Understandably, you can easily resolve the situation by simply wearing your goggles. Still, some people often wonder whether it’s possible to see without them.

This article will explore how to see underwater without goggles, including a couple of methods that might be able to help you see clearly underwater.

But first, we need to establish what happens when we dive underwater and the reason behind having blurry vision.

Why Can’t You See Underwater Without Goggles?

Technically, most people are able to see underwater without goggles, just not clearly.

Let’s say you’re at the pool and decide to jump in, and with your head underwater, you open your eyes. More than likely you’ll see shapes with varying contrasts underwater, but it won’t be a clear image.

Without too much technical mumbo jumbo, you can blame your eye anatomy for not being able to clearly see underwater. The human eye has a couple of lenses that work together to focus on what we’re looking at as the light refracts and hits them creating an image.

With water being much denser than air, the light is refracted differently. When light reaches the eye underwater, the lenses struggle to focus on the image, leading to hazy or blurry sight.

How Do Goggles Fix This?

Wearing goggles resolves this light refraction problem by creating an air pocket in front of the eye. This small air pocket allows light to properly hit the lenses and provide you with a clearer image similar to when you’re above water.

Swim goggles utilize a flexible rim –sometimes made of silicone or rubber— to help provide a tight seal to your face. The seal prevents water from entering the goggles in order to keep the air pocket in tact for maximum clarity.

How to See Clearly Underwater Without Goggles

While the best way to see underwater is by using goggles, there are a couple of alternative ways that may allow you to see underwater without the need for gear.

Hand Method

The basic idea of the hand method is to mimic what the goggles do by creating a small air pocket in front of the eyes.

You can create that air pocket by cupping your hands around your eyes, making sure they’re airtight

Then, while underwater, slowly blow some air bubbles so that they stay in front of your eyes, creating an air pocket. This air pocket should do basically what the goggles were designed to do.

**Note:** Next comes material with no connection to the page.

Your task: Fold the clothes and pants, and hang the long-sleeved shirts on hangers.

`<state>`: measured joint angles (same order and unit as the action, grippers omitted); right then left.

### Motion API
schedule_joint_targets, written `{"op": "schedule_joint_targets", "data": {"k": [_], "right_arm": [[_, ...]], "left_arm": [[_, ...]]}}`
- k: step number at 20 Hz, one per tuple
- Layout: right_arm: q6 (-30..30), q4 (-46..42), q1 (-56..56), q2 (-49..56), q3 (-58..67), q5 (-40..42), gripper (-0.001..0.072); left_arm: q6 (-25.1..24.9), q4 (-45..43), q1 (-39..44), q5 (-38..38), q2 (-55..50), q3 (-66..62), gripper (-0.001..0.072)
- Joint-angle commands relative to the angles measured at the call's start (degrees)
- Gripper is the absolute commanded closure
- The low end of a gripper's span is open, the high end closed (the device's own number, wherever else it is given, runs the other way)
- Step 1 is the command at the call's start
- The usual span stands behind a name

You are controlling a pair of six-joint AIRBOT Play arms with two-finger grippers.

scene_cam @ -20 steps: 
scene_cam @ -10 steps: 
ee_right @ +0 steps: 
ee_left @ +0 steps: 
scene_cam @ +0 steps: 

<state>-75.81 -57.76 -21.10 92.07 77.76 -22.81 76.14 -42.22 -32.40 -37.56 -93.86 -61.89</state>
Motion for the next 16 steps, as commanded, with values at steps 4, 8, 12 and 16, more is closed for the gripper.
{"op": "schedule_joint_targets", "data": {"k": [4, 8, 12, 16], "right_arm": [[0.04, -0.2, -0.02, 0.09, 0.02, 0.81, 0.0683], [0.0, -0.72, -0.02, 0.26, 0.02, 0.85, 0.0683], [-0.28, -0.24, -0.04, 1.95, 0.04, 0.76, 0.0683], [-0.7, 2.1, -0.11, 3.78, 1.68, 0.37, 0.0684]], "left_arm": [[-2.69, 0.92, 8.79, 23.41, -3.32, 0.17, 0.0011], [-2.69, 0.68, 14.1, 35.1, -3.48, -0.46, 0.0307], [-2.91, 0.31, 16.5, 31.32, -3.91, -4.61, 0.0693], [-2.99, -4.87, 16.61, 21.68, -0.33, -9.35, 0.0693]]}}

However, this method is impractical because it’s hard to maintain such a position for a long time. You’re bound to lose stability in your arms and hands trying to keep the air pockets in place.

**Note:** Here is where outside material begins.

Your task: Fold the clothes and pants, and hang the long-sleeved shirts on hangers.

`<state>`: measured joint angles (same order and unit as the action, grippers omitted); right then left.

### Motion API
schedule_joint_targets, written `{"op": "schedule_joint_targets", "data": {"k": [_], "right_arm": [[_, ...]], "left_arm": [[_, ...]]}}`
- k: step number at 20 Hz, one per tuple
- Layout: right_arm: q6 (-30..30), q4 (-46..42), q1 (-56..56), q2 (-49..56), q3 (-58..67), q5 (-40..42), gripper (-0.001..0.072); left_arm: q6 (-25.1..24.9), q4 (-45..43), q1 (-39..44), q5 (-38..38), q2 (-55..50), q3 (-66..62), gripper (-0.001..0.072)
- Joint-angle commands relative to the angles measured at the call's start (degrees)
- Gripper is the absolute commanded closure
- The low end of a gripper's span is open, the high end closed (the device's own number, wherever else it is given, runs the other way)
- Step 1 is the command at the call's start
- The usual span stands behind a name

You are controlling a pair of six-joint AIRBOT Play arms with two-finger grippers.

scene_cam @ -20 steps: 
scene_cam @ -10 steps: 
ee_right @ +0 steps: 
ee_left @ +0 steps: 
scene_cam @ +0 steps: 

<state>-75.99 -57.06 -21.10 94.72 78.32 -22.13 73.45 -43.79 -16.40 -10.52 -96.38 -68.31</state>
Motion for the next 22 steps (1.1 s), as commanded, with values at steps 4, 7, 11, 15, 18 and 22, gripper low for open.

What’s more, it’s unlikely that you’ll be able to create a tight enough seal to keep the bubble in place. Once the bubble disappears, you’ll be left with blurry vision underwater.

Training Your Eyes

Although it may sound crazy, there have been scientific studies of people being able to train themselves to see clearly underwater. One of the most renown studies is that of the Moken children.

The Moken children are from a coastline tribe in Southeast Asia that were found to be able to see twice as clear underwater compared to that of non-native children.

During investigation of this phenomenon, it was found that the Moken children had learned to control their eye muscles allowing them to negate the affects of water. Their training allowed them to make their pupils smaller along with changing the shape of the lens –these two aspects allow them to see clearly underwater.

While it may sound far-fetched, the Moken study has proven that just 11 training sessions over a one month period was able to produce clear underwater vision for non-native kids!

Unfortunately, the training is best served for children because their lenses remain more flexible than adult lenses. Once trained though, the ability to see clearly underwater may even last into the teenage years before fading during adulthood.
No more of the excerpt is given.